The best thing I can say about the music is
that it is at least significantly more involving than Comfort Of Strangers. The folksy arrangements are not as lethargic
or minimalistic this time around; there is a decent rhythm section that can
keep it steady or get in a little swing mode if necessary, there are some
dynamic string arrangements, and she seems to have spent more time working out
the hooks. In other words, the songs at least try to flutter and thrash around
rather than just sink to the bottom in one go. Unfortunately, about half of
them now end up sounding like uninventive imitations of early Joni Mitchell —
and once again, I have trouble understanding what exactly about them belongs to
Beth Orton, the Artist of Her Own Persuasion.
A whole three singles (as opposed to a maximum
of two) were culled from the album, so let us try and concentrate on these.

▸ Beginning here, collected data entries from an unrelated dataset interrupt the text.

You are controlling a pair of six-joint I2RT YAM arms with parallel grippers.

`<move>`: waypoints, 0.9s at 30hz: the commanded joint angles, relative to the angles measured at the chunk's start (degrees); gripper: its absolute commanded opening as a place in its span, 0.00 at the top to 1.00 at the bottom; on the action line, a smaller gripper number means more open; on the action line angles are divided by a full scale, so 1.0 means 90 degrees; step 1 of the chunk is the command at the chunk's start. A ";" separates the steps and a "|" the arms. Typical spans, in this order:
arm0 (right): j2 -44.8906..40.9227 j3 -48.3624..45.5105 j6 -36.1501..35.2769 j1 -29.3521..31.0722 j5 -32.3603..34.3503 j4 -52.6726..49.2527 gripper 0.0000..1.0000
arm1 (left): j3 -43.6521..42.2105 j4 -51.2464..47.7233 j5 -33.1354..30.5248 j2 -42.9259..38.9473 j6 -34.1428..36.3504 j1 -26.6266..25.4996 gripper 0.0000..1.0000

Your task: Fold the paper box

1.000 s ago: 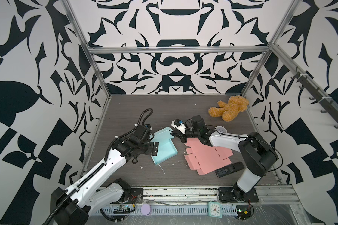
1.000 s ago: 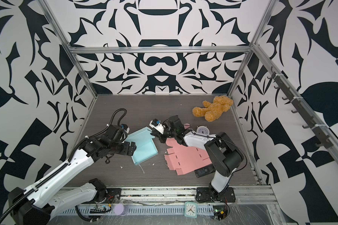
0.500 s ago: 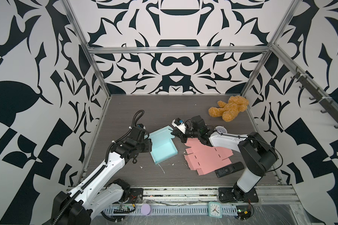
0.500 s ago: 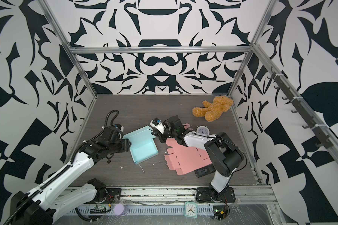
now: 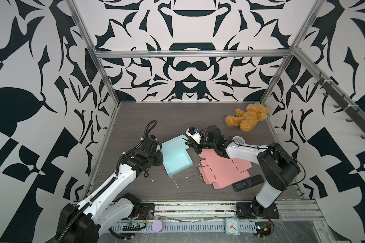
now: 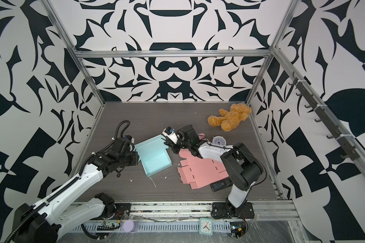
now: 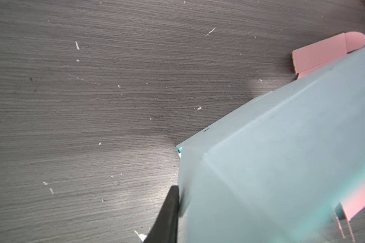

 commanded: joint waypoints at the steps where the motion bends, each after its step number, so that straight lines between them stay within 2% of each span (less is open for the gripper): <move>1: -0.0324 0.0179 -0.0002 0.0050 0.0085 0.0008 0.83 | 0.0041 -0.0039 -0.0012 0.0037 -0.0037 0.0016 0.84; 4: -0.0368 0.0207 0.0006 0.0069 0.0142 -0.0027 0.78 | 0.0063 -0.0062 -0.0017 0.0033 -0.0013 0.0021 0.87; 11: -0.0521 0.0159 -0.0062 0.0128 0.0417 -0.0093 0.78 | 0.0072 -0.0142 -0.0055 -0.0026 0.0040 0.0022 0.92; 20: -0.0319 0.0417 -0.0040 0.0165 0.0351 -0.0228 0.85 | 0.0142 -0.0221 -0.0079 -0.0045 0.0133 0.0018 0.92; 27: -0.0142 0.0618 -0.0059 0.0174 0.0367 -0.0336 0.86 | 0.0176 -0.0218 -0.0053 -0.0007 0.0265 0.0017 0.92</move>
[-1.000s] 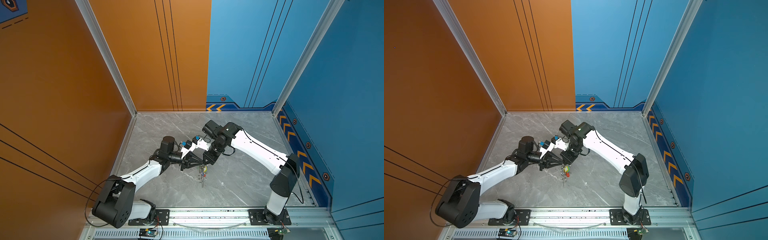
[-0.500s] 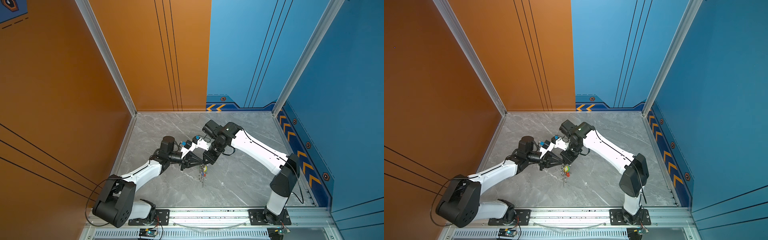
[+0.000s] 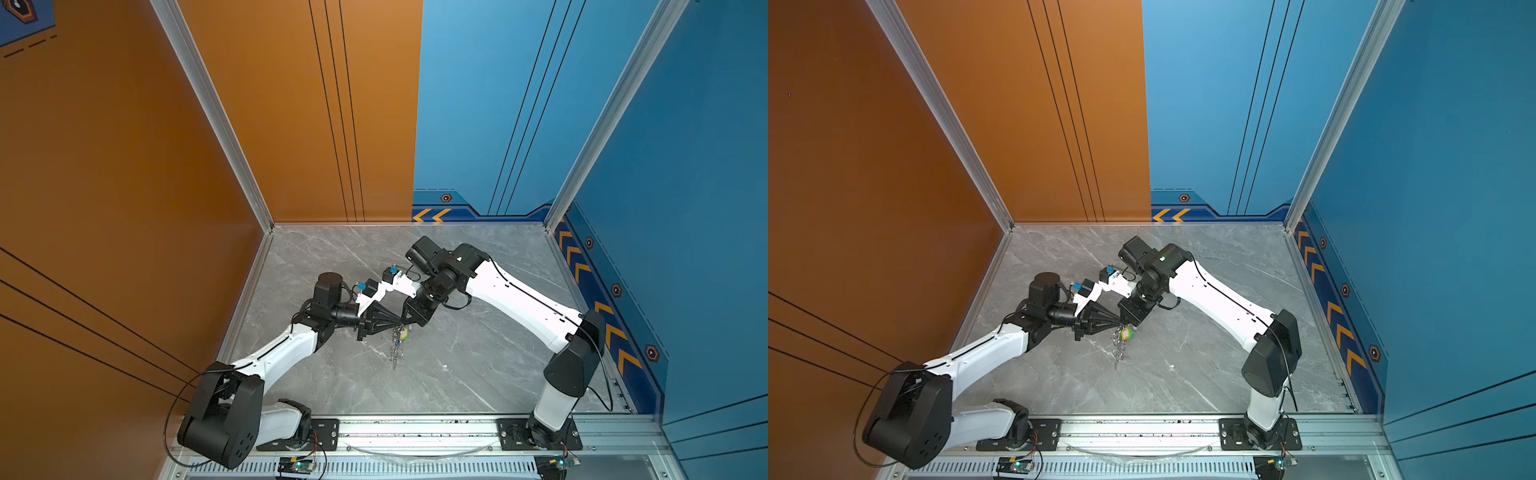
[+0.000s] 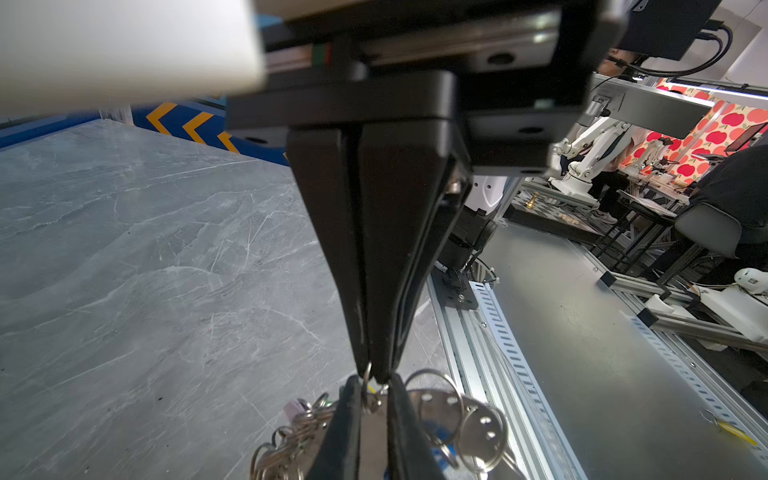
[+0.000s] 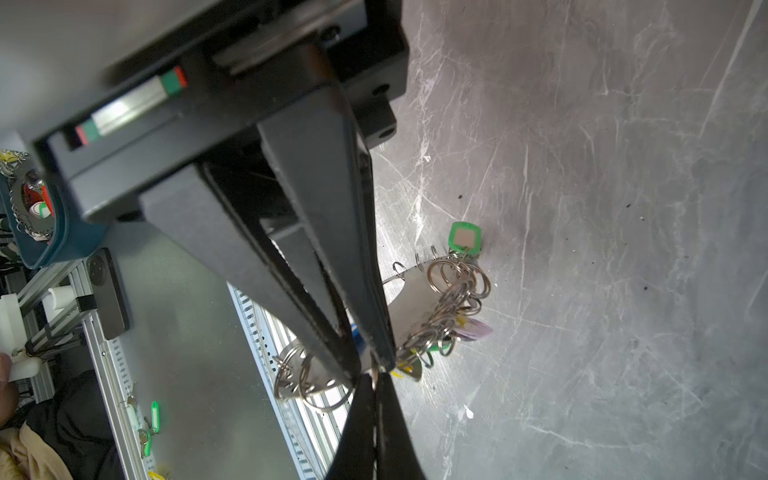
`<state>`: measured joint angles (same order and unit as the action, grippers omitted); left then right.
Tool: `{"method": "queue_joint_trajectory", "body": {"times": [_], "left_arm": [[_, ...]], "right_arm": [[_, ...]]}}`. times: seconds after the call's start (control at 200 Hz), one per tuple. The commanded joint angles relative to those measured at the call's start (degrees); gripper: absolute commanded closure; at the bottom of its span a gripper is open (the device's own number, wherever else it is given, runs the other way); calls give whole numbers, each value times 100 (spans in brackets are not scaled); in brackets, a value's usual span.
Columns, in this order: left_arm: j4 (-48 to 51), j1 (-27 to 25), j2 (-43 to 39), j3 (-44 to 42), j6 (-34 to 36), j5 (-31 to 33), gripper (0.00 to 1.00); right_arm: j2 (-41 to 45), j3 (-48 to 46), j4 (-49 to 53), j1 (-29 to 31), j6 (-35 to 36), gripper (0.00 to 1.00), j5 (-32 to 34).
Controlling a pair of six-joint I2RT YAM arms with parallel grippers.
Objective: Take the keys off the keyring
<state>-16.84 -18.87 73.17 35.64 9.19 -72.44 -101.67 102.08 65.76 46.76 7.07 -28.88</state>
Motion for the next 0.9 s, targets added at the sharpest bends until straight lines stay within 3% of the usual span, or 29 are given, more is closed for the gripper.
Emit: {"method": "queue_joint_trajectory", "body": {"times": [0.0,0.541,0.896], "left_arm": [[161,55,-103,-89,-70,81,86],[157,-64,75,29,-188,-205,89],[159,-41,135,69,-217,-354,100]], "right_arm": [[275,-62,-229,15,33,100,-265],[121,-138,-842,114,-201,100,-185],[366,-390,-1566,140,-449,100,275]]}}
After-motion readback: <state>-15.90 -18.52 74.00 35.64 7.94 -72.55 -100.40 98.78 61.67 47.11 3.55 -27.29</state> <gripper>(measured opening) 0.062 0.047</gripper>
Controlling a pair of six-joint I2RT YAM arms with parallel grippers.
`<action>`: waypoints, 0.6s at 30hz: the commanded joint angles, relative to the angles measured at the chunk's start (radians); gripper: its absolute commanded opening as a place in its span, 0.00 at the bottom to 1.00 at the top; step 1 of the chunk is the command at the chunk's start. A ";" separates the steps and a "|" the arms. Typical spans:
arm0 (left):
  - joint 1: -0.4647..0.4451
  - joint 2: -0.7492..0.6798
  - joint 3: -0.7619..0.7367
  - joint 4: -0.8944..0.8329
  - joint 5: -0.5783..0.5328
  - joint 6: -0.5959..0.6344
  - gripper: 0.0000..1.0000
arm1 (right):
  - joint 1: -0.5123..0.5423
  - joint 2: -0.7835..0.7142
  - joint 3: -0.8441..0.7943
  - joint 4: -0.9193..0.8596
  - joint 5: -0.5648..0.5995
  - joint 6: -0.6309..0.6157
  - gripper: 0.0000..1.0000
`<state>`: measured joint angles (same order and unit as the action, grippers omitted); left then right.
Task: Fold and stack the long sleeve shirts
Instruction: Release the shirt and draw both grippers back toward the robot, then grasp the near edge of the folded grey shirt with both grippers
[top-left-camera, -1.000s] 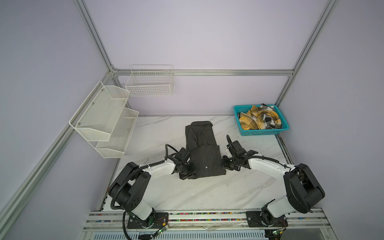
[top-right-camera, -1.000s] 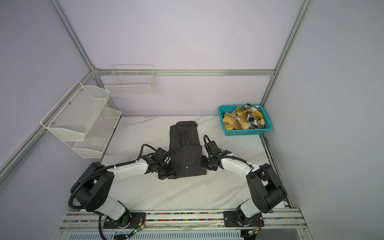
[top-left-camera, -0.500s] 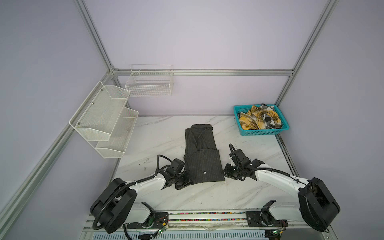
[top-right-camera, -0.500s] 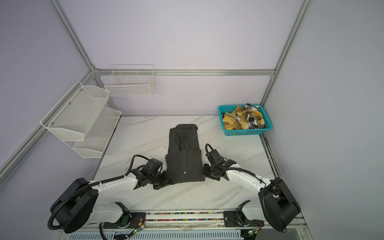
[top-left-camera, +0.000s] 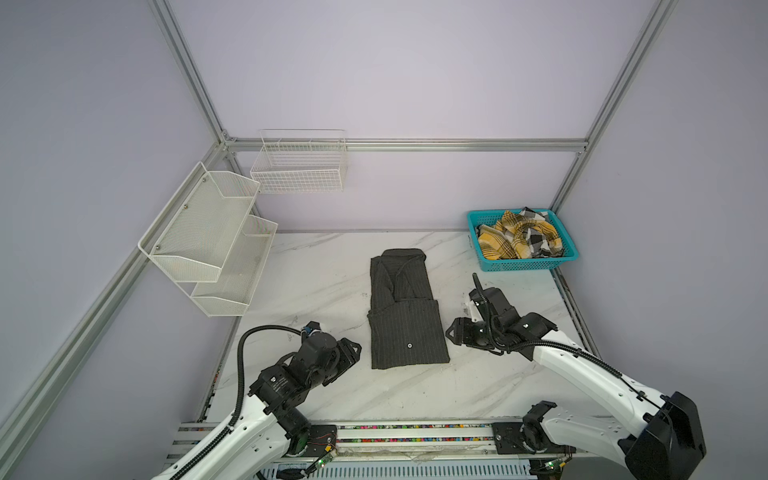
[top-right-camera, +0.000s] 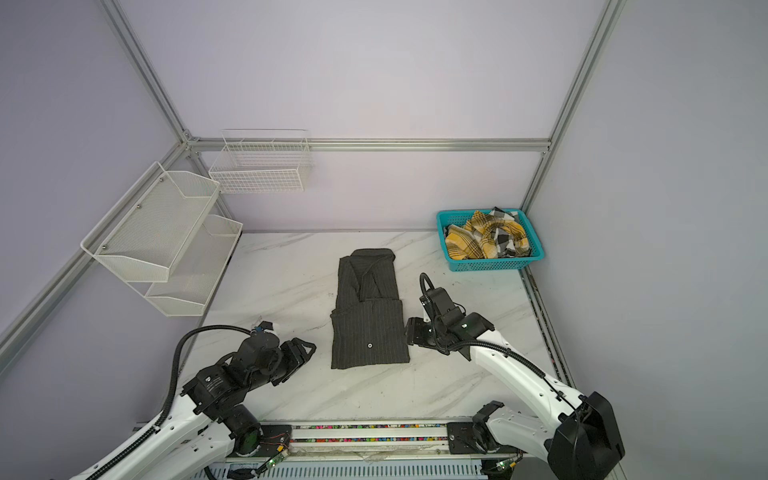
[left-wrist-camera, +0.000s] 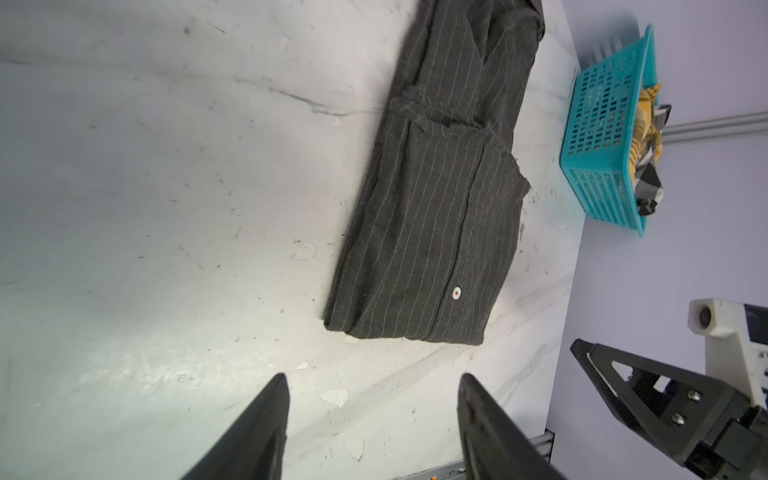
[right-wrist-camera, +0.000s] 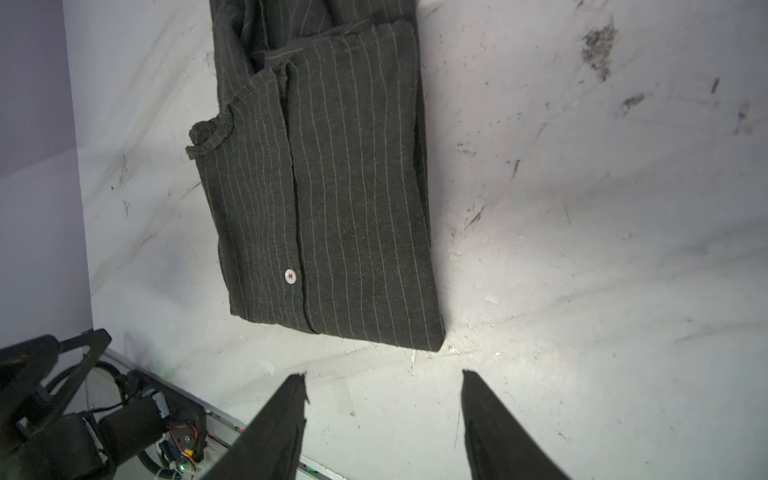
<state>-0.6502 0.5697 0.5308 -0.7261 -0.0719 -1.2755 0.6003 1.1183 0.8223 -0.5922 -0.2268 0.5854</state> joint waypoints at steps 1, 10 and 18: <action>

ʽSomething More Beautifulʼ is one of the slowest and «downiest» numbers on the
record — a transparent sign that «commercialism» is farther from the artist's
mind than ever before. Unfortunately, it is simply bad. Oversung (drenched in
breathy glottal stops — "in what you belee-hh-eeve" — so we do not make
a dreadful mistake thinking that the song was not recorded soon after a hysterical crying fit), overpunctuated by
Pathetic String Bursts at the start of each chorus, and yet lacking anything
resembling a proper hook, it's 100% atmosphere, pumped up after a traditional,
predictable recipé.
ʽMagpieʼ, which was used to open the album, is
a straightforward attempt at writing in the old folk style, musically and
lyrically, and since it does not pretend to the status of «grand tragedy», like
ʽSomething More Beautifulʼ does, it is far easier to enjoy, with a nice
«depressed-but-not-suicidal» flavor to the vocals. The major hookline
("what a lie, what a lie...") sounds like it's been lifted from The
Cranberries (in fact, as the years go by, Beth sounds more and more like a
technically weaker counterpart of Dolores O'Riordan), but when we are talking
folksy singer-songwriting, such observations can never be spoken in an
accusative tone anyway.
The third, and best, single was ʽCall Me The
Breezeʼ — not a J. J. Cale cover (as
fun as it would be for Beth to cover J. J. Cale), but an original composition,
something of a humble pantheistic anthem ("call me the earth, call me the
stars...") set to a lively folk-pop rhythm and peppered with light,
ghostly, but friendly vocals. Maybe if there were more songs like this on the
album, its diagnostic facial features would have finally begun to emerge — it
is like a soft «country rondeau» with a cool combination of guitars,
percussion, and electric organ and without any self-aggrandizing pathos to turn
off the seasoned listener.
Alas, such is not the case: the overall proportions
of bad to mediocre to nice on Sugaring
Season are more or less the same as in the singles subarray, and there is
no incentive for me to talk about the rest. Essentially, we are dealing here
with just another out of the miriad «neo-folk» records, which would have
probably sunk like a stone if not for the artist's enduring reputation that was
earned with far more interesting work — think Eric Clapton, if you wish, the
difference being that the latter could at least always offer redemption for his
tepid studio output on the stage, while Beth has pretty much disowned her
entire «folktronica» legacy and is now insisting on persisting as a second-rate
neo-folkie. Of course, seasoned lovers of this style will always find ten
thousand subtle reasons why Sugaring
Season has its own charm, quite different from that of Joni, Sandy, or
Emmylou — but I honestly see no sense in wrecking my brain over what any of
those reasons could be. As far as I'm concerned, she is simply not cut out for
this line of work.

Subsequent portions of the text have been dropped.